Saturday 14 August 2010

Options Trading Strategies – Why Are They So Important?



You may have heard the expression “do one thing, do it well”. This was never so true as it is when it comes to the matter of trading the markets. There are many option trading systems out there and the developers of these systems will always tell you that theirs is the one that will solve your financial problems and give you the freedom you’ve dreamed about.





And some of them may be right.

Some systems will tell you that all you need is the RSI and volume indicators only, together with a few moving averages and bollinger bands. Others will focus on the ADX or the CCH indicators and their systems will focus around that.

Other option trading systems will be simple and involve only going long, or ‘buying to open’ with the objective of selling to close at a profit within a very short timeframe. They will give you all the indicators and chart setups to accomplish this. Others will emphasise longer term strategies that rely on option time decay. Some systems will involve directional trading, that is, predicting future market direction in the short term, while others will teach you about ‘delta neutral trading’ and preach strategies such as straddles and strangles which can make you a good profit as long as the market makes a significant move one way or the other.

All the above option trading systems may be great in themselves, but here’s the best tip you’ll ever get from someone who’s done it all. The most important thing is, find one or more strategies that you understand well and that you’ve had regular success with and just keep doing it. Don’t allow yourself to get distracted by trying new strategies using real money, because you’ve seen the latest DVD or read some book that tells you how someone made a million with it.

It’s really as simple as that.

I remember a time in my trading life when I was using an option trading system that really worked for me. I started with about $5,000 and within a short time, transformed it into a bank account of over $20,000. I did this using a simple ‘buy to open’ and ’sell to close’ strategy that I had learned from a guy named Nik Halik, combined with a few straddle trades. I was doing really well.

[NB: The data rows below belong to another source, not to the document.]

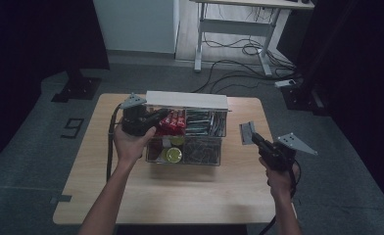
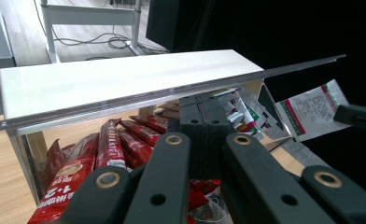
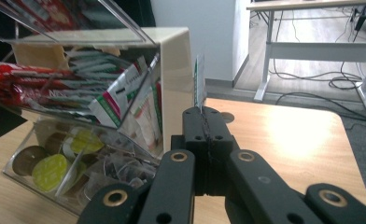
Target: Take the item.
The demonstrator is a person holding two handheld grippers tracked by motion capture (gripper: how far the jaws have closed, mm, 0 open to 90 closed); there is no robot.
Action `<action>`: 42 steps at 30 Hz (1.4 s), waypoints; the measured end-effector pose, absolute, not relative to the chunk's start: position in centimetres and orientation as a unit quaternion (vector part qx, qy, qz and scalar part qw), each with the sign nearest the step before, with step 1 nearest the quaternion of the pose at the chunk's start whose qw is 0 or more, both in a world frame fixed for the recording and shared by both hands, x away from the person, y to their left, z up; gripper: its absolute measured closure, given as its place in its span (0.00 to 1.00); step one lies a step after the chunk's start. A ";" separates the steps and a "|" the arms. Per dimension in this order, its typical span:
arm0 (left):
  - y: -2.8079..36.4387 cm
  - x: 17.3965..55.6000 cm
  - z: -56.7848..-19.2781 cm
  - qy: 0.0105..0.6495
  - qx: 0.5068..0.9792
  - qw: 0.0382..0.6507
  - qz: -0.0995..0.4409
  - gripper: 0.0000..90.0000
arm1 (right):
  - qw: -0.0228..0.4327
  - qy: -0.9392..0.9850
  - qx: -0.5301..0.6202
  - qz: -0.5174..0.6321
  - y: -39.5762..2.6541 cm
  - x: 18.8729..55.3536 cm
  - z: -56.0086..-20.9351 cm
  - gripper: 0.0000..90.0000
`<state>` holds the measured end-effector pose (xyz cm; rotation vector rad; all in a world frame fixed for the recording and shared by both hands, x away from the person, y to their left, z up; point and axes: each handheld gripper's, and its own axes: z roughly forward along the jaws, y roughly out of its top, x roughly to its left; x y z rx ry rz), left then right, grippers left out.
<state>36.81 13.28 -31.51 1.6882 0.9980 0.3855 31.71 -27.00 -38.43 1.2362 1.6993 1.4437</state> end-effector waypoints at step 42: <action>13.0 36.8 -31.6 0.421 0.711 0.540 0.163 1.00 | 0.244 0.655 0.505 0.506 -27.3 32.5 -46.0 1.00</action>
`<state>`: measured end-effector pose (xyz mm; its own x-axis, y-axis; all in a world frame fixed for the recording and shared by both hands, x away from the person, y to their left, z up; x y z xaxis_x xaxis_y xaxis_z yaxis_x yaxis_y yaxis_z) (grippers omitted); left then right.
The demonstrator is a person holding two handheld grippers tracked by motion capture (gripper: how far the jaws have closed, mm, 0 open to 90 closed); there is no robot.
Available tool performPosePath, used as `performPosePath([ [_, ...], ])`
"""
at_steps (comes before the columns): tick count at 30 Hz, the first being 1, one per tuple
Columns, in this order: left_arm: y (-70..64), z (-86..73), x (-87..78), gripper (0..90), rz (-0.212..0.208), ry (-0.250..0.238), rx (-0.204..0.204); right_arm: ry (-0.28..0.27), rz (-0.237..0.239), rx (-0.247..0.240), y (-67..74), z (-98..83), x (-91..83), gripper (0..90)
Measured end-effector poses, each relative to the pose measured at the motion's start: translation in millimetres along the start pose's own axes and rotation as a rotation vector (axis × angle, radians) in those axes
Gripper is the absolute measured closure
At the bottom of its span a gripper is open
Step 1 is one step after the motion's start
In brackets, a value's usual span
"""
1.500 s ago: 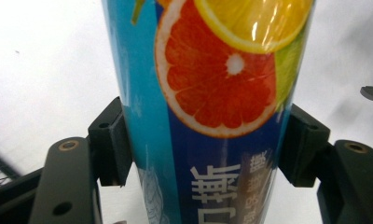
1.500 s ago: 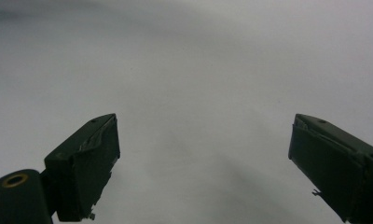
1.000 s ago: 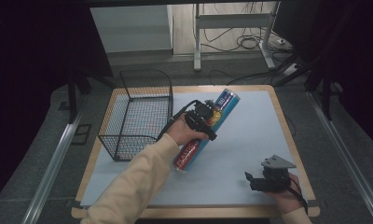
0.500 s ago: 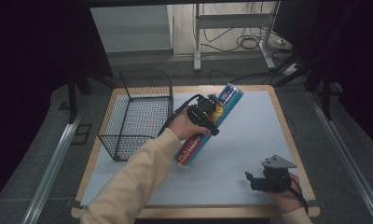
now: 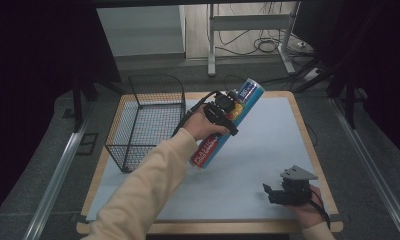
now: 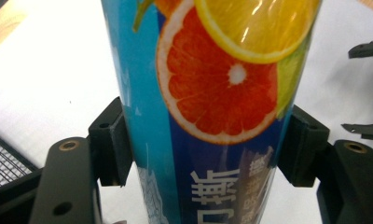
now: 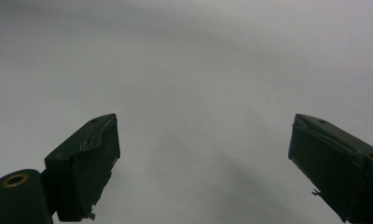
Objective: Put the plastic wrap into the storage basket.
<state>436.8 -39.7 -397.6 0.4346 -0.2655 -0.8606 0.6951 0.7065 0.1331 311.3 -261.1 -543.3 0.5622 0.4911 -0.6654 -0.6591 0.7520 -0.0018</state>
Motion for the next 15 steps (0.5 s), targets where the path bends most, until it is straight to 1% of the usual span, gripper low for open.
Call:
performPosePath([
  [2, 3.1, 4.3, -2.5, 31.9, 0.0, 0.001, 0.002, -0.003, -0.002, 0.0, -0.2, 0.2, -0.6, 8.9],
  [4, 6.8, 8.8, -5.3, 31.9, 0.013, 0.0, 0.001, -0.005, -0.003, 0.002, -0.3, 0.5, -1.2, 8.9],
  [5, 11.4, 13.1, -8.1, 31.9, 0.022, -0.003, 0.006, -0.006, -0.002, 0.003, -0.3, 0.6, -1.3, 8.9],
  [6, 11.4, 13.1, -8.1, 31.9, 0.022, -0.003, 0.006, -0.006, -0.002, 0.003, -0.3, 0.6, -1.3, 8.9],
  [7, 15.6, 16.3, -10.9, 31.9, 0.028, -0.005, 0.003, -0.008, 0.0, 0.006, -0.1, 0.9, -1.4, 8.9],
  [8, 15.6, 16.3, -10.9, 31.9, 0.028, -0.005, 0.003, -0.008, 0.0, 0.006, -0.1, 0.9, -1.4, 8.9],
  [15, 29.8, 20.0, -18.6, 31.9, 0.056, -0.001, -0.001, -0.008, -0.002, 0.005, -2.0, 0.7, -2.3, 8.9],
])
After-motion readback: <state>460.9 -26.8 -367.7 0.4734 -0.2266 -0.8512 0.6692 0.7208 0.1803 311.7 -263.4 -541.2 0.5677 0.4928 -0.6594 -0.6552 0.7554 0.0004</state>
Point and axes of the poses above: each handheld gripper's, and its own axes: x roughly forward along the jaws, z roughly out of its top, y roughly to its left, the point moved 5 cm from there along x, roughly forward along the jaws, and after that the axes turned 11 degrees about z, right-handed, at the moved point
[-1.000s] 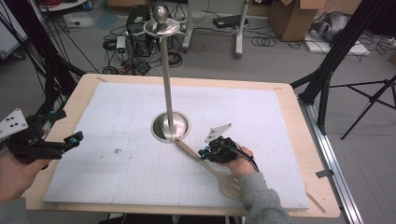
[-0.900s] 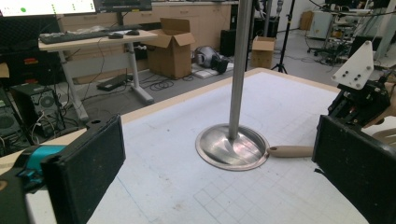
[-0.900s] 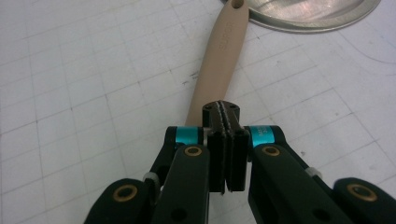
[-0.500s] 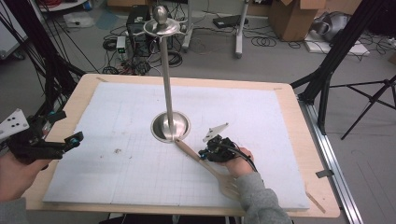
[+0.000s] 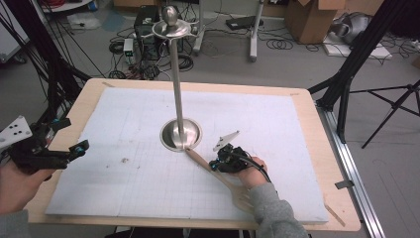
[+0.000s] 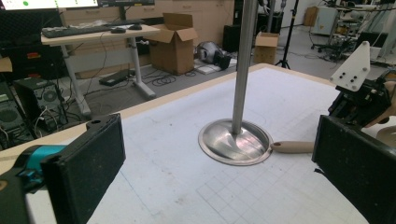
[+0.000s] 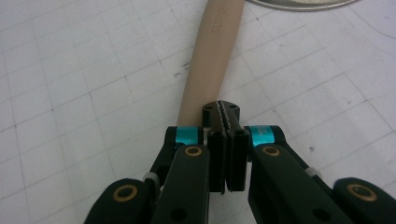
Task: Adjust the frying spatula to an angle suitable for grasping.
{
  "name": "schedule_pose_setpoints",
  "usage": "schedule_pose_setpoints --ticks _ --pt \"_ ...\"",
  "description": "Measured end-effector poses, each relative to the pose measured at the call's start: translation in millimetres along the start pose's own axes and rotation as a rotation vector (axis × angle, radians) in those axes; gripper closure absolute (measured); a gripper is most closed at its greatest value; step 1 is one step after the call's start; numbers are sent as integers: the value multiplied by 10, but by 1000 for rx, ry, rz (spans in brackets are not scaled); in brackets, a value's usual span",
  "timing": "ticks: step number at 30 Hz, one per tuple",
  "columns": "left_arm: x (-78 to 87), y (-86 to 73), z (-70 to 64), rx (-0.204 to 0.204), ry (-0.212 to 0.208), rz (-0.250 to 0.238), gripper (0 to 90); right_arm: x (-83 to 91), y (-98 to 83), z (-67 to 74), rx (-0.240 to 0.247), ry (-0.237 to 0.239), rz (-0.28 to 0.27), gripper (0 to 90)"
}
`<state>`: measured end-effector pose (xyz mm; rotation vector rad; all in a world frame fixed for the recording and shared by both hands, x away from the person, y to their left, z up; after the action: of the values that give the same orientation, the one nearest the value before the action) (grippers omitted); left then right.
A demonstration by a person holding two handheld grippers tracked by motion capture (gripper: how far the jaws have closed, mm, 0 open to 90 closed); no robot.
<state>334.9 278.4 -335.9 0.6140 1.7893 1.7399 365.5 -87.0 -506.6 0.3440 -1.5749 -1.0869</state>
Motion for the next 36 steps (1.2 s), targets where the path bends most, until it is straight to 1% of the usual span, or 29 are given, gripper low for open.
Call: schedule_pose_setpoints --ticks 10,21,23,26,31,32,36 --pt "10 -21 19 3 4 5 31 1 25 36 14 20 -16 900" --pt "6 -30 19 7 4 6 31 -13 35 84 38 46 -15 900" --pt "7 -31 22 5 5 6 31 -11 34 89 39 44 -11 900" --pt "10 -28 24 5 5 5 31 -26 46 119 69 57 -6 900" --pt "12 -25 22 5 4 4 31 -38 53 152 81 70 -2 900" --pt "10 -25 22 5 5 4 31 -42 56 165 93 76 -1 900" --pt "7 -31 22 6 4 6 31 -51 61 188 115 89 2 900"
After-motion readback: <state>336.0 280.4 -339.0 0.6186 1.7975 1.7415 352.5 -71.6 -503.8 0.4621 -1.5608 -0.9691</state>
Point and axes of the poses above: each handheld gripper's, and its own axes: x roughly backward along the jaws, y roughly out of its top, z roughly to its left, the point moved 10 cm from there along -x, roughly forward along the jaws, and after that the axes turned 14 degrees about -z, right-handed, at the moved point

But then I became impatient. The market I was trading in didn’t have the kind of liquidity that allowed me to always take a trade when I saw an opportunity. So I decided to switch from trading options to doing CFDs. At the same time, I was learning about ‘ABC swing trading’ according to W.D. Gann and changed the way I analyzed chart patterns and identified opportunities without fully understanding the context in which this system works. Now whilst CFDs are far more liquid than options, they also involve much greater risk due to the amount of leverage involved. Unlike option trading, you can lose more than your investment, so the psychology wasn’t good for me either. So many times, I found myself stopped out, only to have the stock take off in the direction I had anticipated in the first place. I lost most of the money I had made from my previously successful option trading system.

The point is, you need to stay focussed on a system that you feel confident with and that has proven itself to work for you. Don’t allow yourself to be distracted by other systems that look great on the surface, but may not be compatible with your trading style or available concentration time – or that you simply may not yet understand well enough to implement effectively.

Over 90 percent of trading success is about your own psychology. It’s the critical thing that causes you to make all your trading decisions. This is why you must enter the market with confidence, knowing that whatever trading system you have adopted, you understand it well, have proven to yourself that it works, know the risks and believe that with patience and discipline, it will make you a consistent income for the rest of your life.

If you don’t have all this, there are three little words I have for you, right here, right now. DON’T DO IT!